The development of a fatty liver over time is key to becoming a type 2 diabetic. We cannot exercise our livers to health like we can our muscles so reversing the disease lies with treating its root cause: reducing excess sugar and insulin.

“Following a low-fat, calorie-restricted diet and increasing exercise have long been the recommended lifestyle treatment for type 2 diabetes. There is only one problem with this seemingly common sense advice. It doesn’t work at all.”

On the hit list for elimination, or at least major reduction, from our diets are: refined carbohydrates like sugars, flour, bread, pasta, muffins, doughnuts, rice, potatoes, sugar-sweetened beverages, including sodas, iced tea, sports drinks, mixed alcoholic drinks, artificial sweeteners, juices, smoothies, coffee drinks, “enhanced” water, cookies, cakes, desserts, cupcakes, and ice cream. We should also be looking for the ‘hidden’ sugars in condiments like ketchup and relish, spaghetti/tomato sauces, flavoured yogurts, salad dressings, barbecue sauces, applesauce, spice mixes, cereals and granola bars.

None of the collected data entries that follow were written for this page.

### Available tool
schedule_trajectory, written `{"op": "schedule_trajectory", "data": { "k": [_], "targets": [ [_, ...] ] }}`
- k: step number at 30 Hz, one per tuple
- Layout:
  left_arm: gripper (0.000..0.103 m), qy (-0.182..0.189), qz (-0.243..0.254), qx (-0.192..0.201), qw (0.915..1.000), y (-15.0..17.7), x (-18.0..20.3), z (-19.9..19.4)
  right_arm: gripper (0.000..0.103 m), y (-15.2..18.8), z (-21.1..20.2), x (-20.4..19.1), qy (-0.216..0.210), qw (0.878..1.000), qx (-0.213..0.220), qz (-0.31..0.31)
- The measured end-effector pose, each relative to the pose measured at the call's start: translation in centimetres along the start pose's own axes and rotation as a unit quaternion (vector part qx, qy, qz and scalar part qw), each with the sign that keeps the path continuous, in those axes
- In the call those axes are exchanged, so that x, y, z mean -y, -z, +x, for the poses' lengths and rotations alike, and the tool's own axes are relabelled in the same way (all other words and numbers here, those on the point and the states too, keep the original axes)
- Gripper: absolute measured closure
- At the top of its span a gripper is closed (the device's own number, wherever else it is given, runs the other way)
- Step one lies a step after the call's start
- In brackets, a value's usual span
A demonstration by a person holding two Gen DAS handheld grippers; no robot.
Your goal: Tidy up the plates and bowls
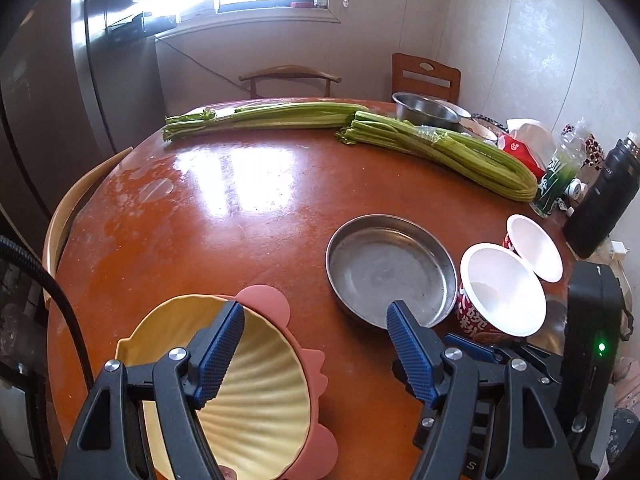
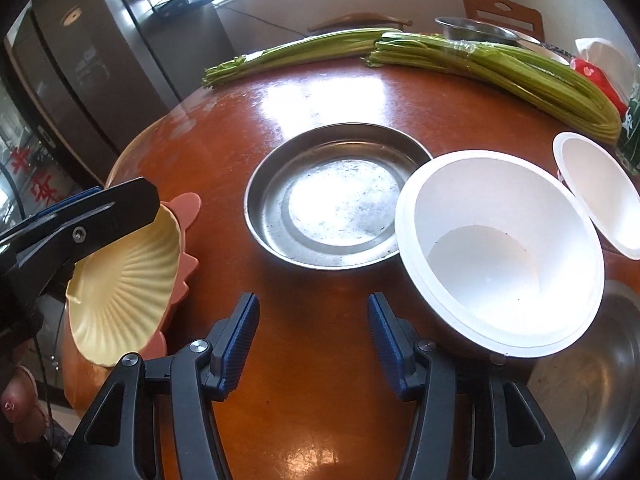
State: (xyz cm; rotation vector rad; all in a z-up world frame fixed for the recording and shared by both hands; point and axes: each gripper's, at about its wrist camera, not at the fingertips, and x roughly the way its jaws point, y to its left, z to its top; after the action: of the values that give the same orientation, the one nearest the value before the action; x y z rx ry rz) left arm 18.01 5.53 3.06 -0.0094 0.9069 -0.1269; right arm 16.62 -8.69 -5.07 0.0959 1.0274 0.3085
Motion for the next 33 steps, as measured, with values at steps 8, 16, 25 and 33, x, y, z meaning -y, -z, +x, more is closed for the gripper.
{"op": "schedule_trajectory", "data": {
  "k": [8,16,25,33],
  "targets": [
    [0.03,-0.012,0.033,-0.041,0.9985,-2.6,1.8,4.9,0.045,-0.7,-0.2,1.4,0.019,0.999,0.015,0.032],
    [0.03,-0.015,0.043,-0.073,0.9963,-3.9,2.3,8.7,0.043,-1.7,0.4,1.8,0.038,0.997,0.017,0.059],
    [0.038,-0.059,0.034,-0.127,0.9896,-3.7,1.1,12.5,0.041,-2.0,0.9,1.3,0.046,0.997,0.015,0.068],
    [0.039,-0.065,-0.005,-0.13,0.9894,-4.0,-1.7,12.7,0.041,-2.0,0.9,0.6,0.046,0.997,0.017,0.065]
  ]
}}
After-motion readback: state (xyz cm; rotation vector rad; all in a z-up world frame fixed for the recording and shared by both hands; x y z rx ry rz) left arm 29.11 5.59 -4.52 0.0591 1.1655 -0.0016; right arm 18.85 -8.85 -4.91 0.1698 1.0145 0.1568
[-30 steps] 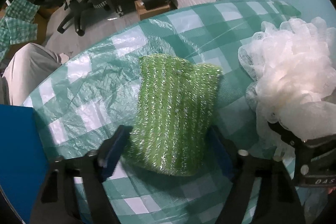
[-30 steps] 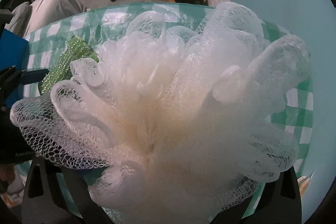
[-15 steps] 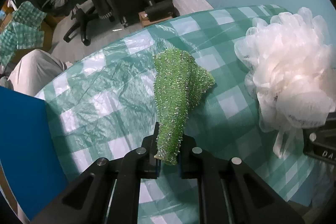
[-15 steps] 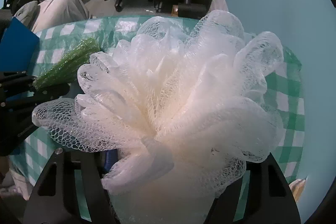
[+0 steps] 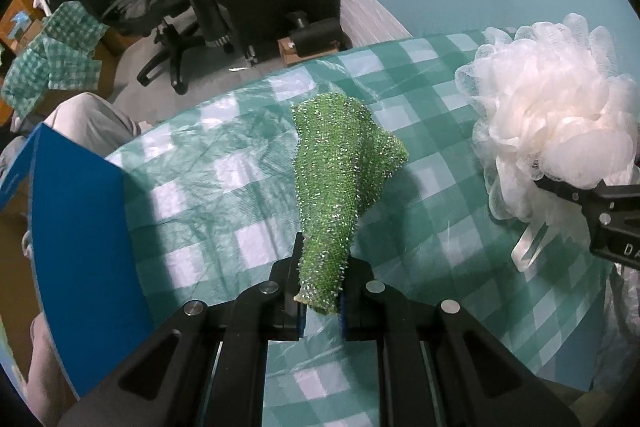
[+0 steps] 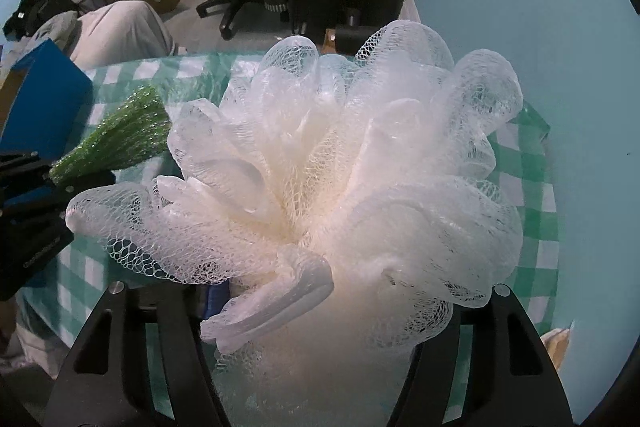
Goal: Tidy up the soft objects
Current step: 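Carry the green scrubber with the left gripper while the right carries the bath puff over the box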
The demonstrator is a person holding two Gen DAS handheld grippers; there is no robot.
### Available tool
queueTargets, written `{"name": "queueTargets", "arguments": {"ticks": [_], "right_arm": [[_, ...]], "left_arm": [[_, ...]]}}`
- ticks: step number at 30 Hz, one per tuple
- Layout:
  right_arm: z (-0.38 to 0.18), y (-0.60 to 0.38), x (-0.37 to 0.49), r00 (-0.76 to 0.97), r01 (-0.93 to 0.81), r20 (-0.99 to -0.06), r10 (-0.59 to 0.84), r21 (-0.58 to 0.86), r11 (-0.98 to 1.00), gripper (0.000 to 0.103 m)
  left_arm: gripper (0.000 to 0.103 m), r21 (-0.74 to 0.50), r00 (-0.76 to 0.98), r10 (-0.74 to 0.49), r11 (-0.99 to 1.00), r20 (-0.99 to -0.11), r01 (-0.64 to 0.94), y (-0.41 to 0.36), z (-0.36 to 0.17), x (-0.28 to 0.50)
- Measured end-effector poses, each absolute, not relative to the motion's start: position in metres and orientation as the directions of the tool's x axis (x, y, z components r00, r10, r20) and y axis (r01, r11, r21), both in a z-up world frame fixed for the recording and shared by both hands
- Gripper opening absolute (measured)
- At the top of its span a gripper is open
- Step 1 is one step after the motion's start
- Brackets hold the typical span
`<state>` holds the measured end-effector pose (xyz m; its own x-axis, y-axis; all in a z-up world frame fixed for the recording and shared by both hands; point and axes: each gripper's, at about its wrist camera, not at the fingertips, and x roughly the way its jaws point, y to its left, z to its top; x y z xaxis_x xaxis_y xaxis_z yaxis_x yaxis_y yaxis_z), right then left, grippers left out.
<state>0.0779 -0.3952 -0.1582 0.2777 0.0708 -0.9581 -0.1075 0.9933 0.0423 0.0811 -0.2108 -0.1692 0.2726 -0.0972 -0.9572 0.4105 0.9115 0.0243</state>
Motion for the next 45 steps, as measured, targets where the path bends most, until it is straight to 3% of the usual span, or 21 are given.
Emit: {"name": "queueTargets", "arguments": {"ticks": [21, 45], "right_arm": [[-0.093, -0.356, 0.076, 0.363, -0.223, -0.919, 0.153, 0.074, 0.972, 0.064], [-0.058, -0.281, 0.088, 0.38, -0.379, -0.888, 0.259, 0.106, 0.919, 0.063]], "left_arm": [[0.011, -0.006, 0.378, -0.105, 0.967, -0.92, 0.256, -0.136, -0.096, 0.057], [0.011, -0.015, 0.431, -0.037, 0.998, -0.902, 0.055, -0.044, -0.062, 0.04]]}}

So basically his “most important rule, without exception, is to eliminate all added sugars from your diet.” I can hear some like me with a sweet tooth saying “where’s the fun in that?!” I don’t know about you, but that’s a tall order for me. He says “the dose makes the poison” so what I can do is be more selective as to what I eat and make a serious effort to increase the amount of calories I consume through real foods in their natural state.

We are also advised to reduce refined carbohydrates such as products made with wheat, corn, rice, and potatoes, so add to your list of products to reduce or avoid “refined wheat products such as bread, pasta, waffles, processed corn products, such as popcorn, corn chips and tortillas, and refined potato products, particularly french fries and potato chips. And eat white rice, which is also a refined carbohydrate, in small amounts.” They can be replaced with fatty fish, olive oil, avocados, nuts, natural healthy fats found in beef, pork, bacon, butter, cream, and coconuts.

“Eggs are an excellent choice, as are most seafoods.” You will also need to buy a large supply of olive oil to replace oils made from sunflowers, corn, canola, safflower, and vegetables and “stay away from deep-fried foods and all hydrogenated (trans) fats.”

Dr. Fung says “following a low-carbohydrate, healthy-fat diet reduces the incoming glucose load but does little to burn it off. Exercise may help, but only benefits the skeletal muscles and not the fatty liver that is the cornerstone of this disease.”

The last piece to the puzzle, to help the large organs of the liver, heart, pancreas, and skeletal muscles burn years of accumulated fat is to adopt a routine of intermittent fasting. He says it’s “the most powerful natural therapy available for type 2 diabetes.”

Intermittent fasting succeeds because it reduces insulin and insulin resistance. During a fast, our bodies use the energy it stored in the form of fat as fuel without slowing down our metabolism which occurs during a program of restricting calories alone. Dr. Fung advises that it’s not unusual to get hunger pains or headaches during a fast which are often signs that the body is dumping its toxic sugar load.

He says no single fasting regimen is correct for everyone, so it is important to consult your doctor before starting. Monitor key indicators like your blood glucose levels and be prepared to try a few different regimens to find the right one for you.

As with any book review, I’ve only touched the surface of this most important topic. If you have or believe you are at risk of getting type 2 diabetes, I would add this book to your reading list.

I’m going to give his advice a try and let you know how it goes.

Norm Letnick is MLA for Kelowna-Lake Country and the BC Liberal health critic. He reviews books on health on a recurring basis for The Okanagan Weekend.